Ultimate Longevity Bible

Biomarker

Apnea-Hypopnea Index (AHI)

Last updated Sat May 30 2026 00:00:00 GMT+0000 (Coordinated Universal Time)

ObservationalStrong observational link to CV events; CPAP-outcomes trials mixed

Why screen aggressively

OSA is one of the most under-diagnosed conditions in adult medicine — estimates suggest 80%+ of moderate-severe cases remain undiagnosed.
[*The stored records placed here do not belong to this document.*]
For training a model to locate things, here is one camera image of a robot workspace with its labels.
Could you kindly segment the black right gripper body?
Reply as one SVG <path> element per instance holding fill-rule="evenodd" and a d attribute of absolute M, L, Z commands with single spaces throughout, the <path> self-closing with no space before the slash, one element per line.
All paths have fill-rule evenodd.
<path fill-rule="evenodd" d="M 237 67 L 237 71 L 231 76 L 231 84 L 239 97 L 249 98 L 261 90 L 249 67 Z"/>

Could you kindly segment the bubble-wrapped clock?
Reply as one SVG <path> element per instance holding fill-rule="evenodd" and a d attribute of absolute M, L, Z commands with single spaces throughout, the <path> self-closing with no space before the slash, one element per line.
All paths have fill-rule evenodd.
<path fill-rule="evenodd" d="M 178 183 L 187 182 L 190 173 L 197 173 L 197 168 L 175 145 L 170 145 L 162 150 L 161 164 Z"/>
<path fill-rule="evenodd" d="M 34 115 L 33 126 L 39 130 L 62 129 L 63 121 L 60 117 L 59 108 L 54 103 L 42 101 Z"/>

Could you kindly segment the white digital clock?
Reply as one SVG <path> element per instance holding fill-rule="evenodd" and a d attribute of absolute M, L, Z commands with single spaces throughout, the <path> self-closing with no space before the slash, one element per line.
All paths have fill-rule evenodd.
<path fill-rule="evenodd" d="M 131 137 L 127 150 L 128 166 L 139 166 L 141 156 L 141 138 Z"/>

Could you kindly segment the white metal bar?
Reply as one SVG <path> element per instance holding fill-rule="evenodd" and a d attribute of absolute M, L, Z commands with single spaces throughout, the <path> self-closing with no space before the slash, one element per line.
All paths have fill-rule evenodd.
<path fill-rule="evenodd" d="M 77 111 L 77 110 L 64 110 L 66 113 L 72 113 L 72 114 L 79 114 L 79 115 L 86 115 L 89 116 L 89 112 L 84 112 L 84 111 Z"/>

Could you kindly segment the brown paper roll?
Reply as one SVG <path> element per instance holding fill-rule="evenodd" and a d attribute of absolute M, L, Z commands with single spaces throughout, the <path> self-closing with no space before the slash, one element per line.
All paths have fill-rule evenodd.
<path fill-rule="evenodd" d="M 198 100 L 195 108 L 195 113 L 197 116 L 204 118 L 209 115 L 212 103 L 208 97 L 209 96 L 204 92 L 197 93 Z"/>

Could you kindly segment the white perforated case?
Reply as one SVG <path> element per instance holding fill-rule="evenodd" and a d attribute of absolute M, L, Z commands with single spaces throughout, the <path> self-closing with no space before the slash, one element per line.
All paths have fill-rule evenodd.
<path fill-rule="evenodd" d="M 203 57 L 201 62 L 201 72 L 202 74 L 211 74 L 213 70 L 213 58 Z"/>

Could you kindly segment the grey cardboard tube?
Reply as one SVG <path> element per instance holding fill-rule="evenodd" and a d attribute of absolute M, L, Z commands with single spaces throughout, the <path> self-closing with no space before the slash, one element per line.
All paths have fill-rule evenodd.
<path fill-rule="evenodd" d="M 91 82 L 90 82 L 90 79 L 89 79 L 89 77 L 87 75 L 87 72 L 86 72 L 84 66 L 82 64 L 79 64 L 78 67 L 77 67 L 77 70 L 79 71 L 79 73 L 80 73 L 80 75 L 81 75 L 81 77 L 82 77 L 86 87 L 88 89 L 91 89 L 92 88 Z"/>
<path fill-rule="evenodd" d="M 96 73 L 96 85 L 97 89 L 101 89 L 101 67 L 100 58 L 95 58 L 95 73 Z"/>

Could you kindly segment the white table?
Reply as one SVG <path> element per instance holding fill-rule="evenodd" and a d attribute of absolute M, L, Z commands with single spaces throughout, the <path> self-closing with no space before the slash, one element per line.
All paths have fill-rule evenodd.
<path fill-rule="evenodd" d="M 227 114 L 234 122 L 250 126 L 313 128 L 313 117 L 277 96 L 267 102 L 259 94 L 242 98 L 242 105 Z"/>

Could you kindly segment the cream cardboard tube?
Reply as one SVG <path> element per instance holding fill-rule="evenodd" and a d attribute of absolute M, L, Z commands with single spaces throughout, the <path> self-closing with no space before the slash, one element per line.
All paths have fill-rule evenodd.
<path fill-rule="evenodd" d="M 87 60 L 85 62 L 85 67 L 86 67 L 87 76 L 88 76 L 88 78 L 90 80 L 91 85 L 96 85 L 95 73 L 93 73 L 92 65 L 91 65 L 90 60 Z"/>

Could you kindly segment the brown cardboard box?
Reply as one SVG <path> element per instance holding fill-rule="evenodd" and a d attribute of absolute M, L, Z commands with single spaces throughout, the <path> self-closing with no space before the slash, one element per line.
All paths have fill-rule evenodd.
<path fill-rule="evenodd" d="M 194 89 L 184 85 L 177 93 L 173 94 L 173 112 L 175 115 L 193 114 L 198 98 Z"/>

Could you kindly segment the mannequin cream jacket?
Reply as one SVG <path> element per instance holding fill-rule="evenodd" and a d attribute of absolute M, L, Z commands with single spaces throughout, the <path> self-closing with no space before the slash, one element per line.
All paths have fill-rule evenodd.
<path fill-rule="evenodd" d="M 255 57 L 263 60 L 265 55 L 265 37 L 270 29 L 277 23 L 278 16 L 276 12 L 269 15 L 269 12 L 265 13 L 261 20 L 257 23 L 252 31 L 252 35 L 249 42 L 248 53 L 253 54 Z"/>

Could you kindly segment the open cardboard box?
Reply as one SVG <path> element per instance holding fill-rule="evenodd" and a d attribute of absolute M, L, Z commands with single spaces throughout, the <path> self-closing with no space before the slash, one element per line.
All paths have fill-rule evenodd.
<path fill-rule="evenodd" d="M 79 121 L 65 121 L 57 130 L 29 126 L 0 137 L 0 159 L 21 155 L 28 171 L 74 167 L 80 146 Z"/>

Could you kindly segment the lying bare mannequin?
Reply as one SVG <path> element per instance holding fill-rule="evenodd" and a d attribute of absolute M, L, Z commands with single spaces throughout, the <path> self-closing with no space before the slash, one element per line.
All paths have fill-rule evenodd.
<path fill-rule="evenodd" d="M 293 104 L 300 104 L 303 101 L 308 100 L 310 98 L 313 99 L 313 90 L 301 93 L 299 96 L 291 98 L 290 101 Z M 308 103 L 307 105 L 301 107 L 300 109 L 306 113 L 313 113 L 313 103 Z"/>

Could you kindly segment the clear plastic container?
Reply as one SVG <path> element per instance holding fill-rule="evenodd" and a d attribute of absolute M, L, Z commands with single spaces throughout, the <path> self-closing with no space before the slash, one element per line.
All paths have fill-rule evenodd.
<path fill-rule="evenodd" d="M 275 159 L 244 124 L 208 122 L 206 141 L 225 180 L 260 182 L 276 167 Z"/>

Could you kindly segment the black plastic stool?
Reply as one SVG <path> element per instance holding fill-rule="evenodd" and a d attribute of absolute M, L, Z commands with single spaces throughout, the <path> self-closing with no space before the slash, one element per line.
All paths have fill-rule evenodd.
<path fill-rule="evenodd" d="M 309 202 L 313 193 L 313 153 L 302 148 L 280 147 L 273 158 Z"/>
Untreated OSA is associated with:

  • 2–3× increased stroke and fatal cardiovascular event risk.
  • Resistant hypertension.
  • Atrial fibrillation.
  • Type-2 diabetes.
  • Cognitive decline / dementia incidence.
  • Daytime sleepiness, motor-vehicle crashes.
  • Worse quality of life and mood.

Who to test

  • Habitual snorers, especially if witnessed apneas.
  • Excessive daytime sleepiness.
  • Resistant hypertension.
  • Atrial fibrillation recurrence after ablation.
  • Treatment-resistant heart failure.
  • Stroke recovery.
  • BMI >30 with any of the above.

Tests

  • Polysomnography (in-lab): gold standard; measures AHI, oxygen desaturation, sleep architecture, limb movements.
  • Home Sleep Apnea Test (HSAT): less expensive; reasonable for uncomplicated suspected OSA. Misses central apnoeas.

Treatment

  • CPAP: gold standard for moderate-severe OSA.
  • Mandibular advancement device (MAD): oral appliance for mild- moderate, or CPAP-intolerant.
  • Positional therapy.
  • Weight loss (10% weight loss often halves AHI).
  • GLP-1 agonists — SURMOUNT-OSA showed tirzepatide reduces AHI significantly in obese OSA.
  • Hypoglossal nerve stimulation (Inspire) for selected patients.

Related entries

Atrial fibrillation, Cardiovascular disease, Cognitive decline, Sleep optimization.

References

  • Yaggi, H. K. et al. Obstructive sleep apnea as a risk factor for stroke and death. N. Engl. J. Med. 353, 2034–2041 (2005).